The Psychology of Data Modeling

Click to learn more about author Thomas Frisendal.

Data Modeling – For Whom?

I am much concerned with the communicative aspects of a data model. Because data models are really vehicles of communication, we need to understand who our “readers” are. In the case of graph data models, developers are just a minority. Many more people, with business, administrative, analytical or teaching backgrounds, are consumers of data models. So, we need to talk a language that all of them can understand, and which sounds familiar to them.

The issue is not technical! The issue is the business information model. If you do not hit that right on, or if you do not use terminology that the business people use themselves, you have lost a lot of your audience.

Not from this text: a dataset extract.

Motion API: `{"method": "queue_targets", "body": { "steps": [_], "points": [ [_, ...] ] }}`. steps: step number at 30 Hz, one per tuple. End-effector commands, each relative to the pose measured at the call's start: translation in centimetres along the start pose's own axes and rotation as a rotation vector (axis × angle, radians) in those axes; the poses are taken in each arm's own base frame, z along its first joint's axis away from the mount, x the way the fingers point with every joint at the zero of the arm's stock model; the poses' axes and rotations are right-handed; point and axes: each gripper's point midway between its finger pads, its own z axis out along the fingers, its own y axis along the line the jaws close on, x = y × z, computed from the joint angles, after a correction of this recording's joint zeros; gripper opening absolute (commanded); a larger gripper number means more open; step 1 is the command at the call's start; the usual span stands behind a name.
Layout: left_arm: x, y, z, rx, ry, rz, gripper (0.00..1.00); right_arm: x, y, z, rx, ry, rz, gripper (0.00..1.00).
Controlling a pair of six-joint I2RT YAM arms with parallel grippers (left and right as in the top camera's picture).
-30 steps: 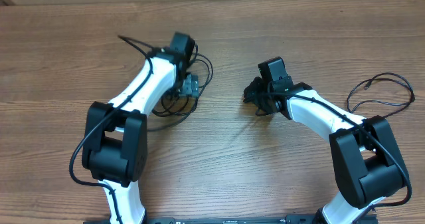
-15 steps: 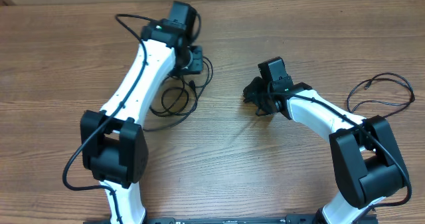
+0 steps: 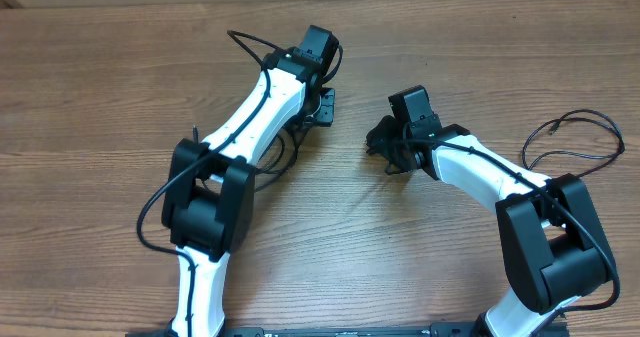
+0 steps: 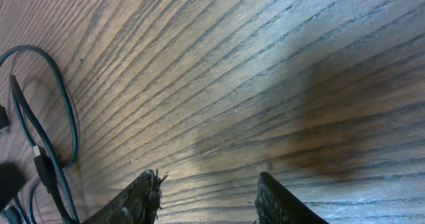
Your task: Untangle cables
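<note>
Dark tangled cables (image 3: pixel 285 145) lie on the wooden table, partly under my left arm. One loop of the cables (image 4: pixel 41 117) with a connector shows at the left of the right wrist view. My left gripper (image 3: pixel 323 107) hangs over the right end of the tangle; the overhead view does not show how its jaws stand. My right gripper (image 3: pixel 381 142) sits a little to the right of the tangle. In its own view the right gripper (image 4: pixel 207 201) is open over bare wood, and its fingers (image 4: pixel 143 197) hold nothing.
A separate thin black cable (image 3: pixel 575 137) curls at the far right of the table (image 3: pixel 450 57), beside my right arm's base. Both arms reach in from the front edge.
My left arm has swung to the right, putting its gripper closer to my right gripper. The cable loop in the right wrist view has stayed put. My right gripper is slightly wider open.
My left gripper first sat over the tangle at centre left, my right gripper open over bare wood nearby. The right jaws then stood narrower, then wider again. The left gripper stayed near the tangle until now, when it stands farther right.
</note>
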Motion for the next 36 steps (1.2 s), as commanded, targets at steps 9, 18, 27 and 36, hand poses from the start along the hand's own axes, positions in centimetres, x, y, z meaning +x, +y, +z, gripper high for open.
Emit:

Database veteran David McGoveran frames the issue like this:

The IT developer’s perspective is rapid solution delivery, whereas
The data modeler’s perspective is working with a long-term asset.

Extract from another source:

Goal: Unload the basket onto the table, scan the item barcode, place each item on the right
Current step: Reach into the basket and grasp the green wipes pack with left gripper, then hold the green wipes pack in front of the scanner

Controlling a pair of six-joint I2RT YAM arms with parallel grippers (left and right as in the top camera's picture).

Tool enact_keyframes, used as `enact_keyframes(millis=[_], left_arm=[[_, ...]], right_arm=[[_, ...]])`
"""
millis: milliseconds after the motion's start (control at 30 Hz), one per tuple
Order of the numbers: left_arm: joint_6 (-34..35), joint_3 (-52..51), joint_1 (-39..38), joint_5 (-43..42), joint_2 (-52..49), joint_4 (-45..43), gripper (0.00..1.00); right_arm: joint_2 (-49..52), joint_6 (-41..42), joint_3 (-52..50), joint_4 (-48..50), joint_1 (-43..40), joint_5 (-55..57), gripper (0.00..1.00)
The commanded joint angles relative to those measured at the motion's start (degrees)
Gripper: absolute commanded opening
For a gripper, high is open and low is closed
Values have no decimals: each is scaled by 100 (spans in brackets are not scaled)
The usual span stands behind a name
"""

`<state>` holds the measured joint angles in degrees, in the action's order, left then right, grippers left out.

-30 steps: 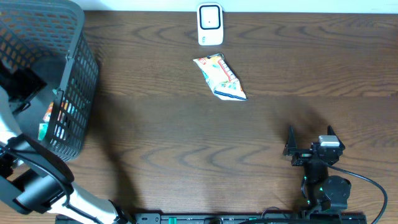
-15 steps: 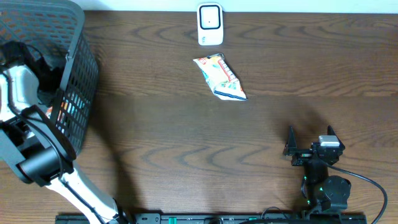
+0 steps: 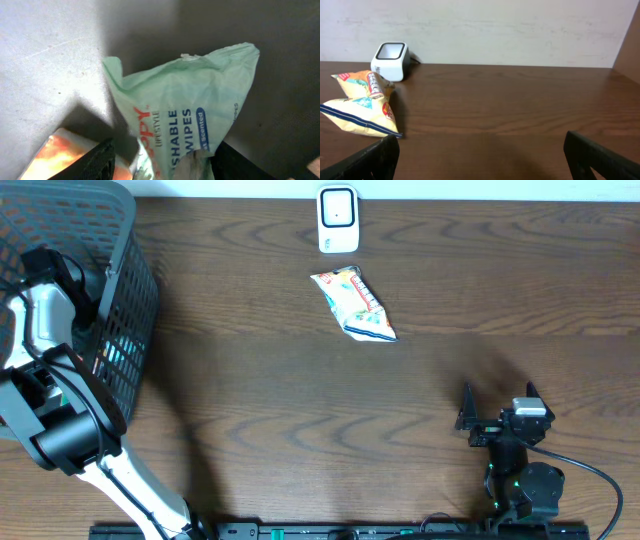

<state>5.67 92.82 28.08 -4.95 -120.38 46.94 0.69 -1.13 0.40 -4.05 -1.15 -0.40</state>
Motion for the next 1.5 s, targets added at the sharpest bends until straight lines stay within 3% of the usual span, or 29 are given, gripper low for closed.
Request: enact_keyframes(millis=[0,33,100,367,633,833,967,1100,1233,1400,1467], left_arm=[[-96,-326,24,162,-140,-175,45],[-98,-361,24,162,-140,-221,28],[-94,-361,24,160,-138,-249,8],[-44,-31,24,151,481,-116,7],[20,20,28,157,2485,-737,7],[1069,20,7,120,4050,-1237,7],[1585,20,-136,-835,4588,-1355,7],[1596,15,-876,-1971,4680,-1572,7],[1558,11,-1801,-1978,4485,-1543,7],[861,9,-2944,-1956,4006,-1488,7],[743,9,-3342,-1554,3679,-1471,7]], right_arm=[[-31,-68,-9,-26,35,4,99],[-31,-66,-9,-26,35,4,99],[-31,-68,-9,-26,35,4,99],[-31,-68,-9,-26,35,7,99],[-31,-66,-9,-26,35,4,99],[-31,-68,-9,-26,35,7,99],[-31,-68,-9,-26,35,4,99],[-31,-66,-9,-26,35,7,99],[-31,-66,-9,-26,35,4,99],[-31,-68,-9,-26,35,4,99],[-31,-68,-9,-26,35,4,99]])
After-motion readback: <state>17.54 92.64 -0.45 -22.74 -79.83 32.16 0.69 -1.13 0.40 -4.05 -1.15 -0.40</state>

If the data you are looking at, have longer-term value and/or are directly visible to business users, you should care about the data model.

The Human Factors in Data Modeling

As a little aside, there is a lot to do for humans in Data Modeling, even given AI / ML assisted catalog building etc.:

If data models are to be derived from the data, we need to deal with even the worst data quality challenges rather completely
A given data set may be interpreted in more than one way, and there are bound to be situations, where human judgement is necessary
We are still better than machines when it comes to understanding a given context. Why is that? Because humans set the rules of the context
In our very human ways we leave room for oversights, simplifications, peculiar terminology, and laissez-faire “known errors.” The rightful owners of the business terminology are the business people, and they are more human than they are androids
The path from data values to a context description (another way to describe what a data model is) is long and works upwards in multiple layers.
The bottom layers is traditional stuff from Data Quality but the upper layers really do not have a good name, yet. “Smart Data Discovery” is more a marketing term and there are no clearly sovereign technologies.

End of aside.

First, we need to think about the nature of our readers, other human beings.

Perception and Cognition

“Know your audience” has always been sound advice for communicators. Our audience is business people and some IT people, who work closely with the business.

We need to know how people perceive and work with recognized information. The experts in these matters come from the realms of cognitive psychology and cognitive science in general. Cognitive psychology comprises areas of research such as categorization, knowledge representation, language, memory, perception, cognition and thinking.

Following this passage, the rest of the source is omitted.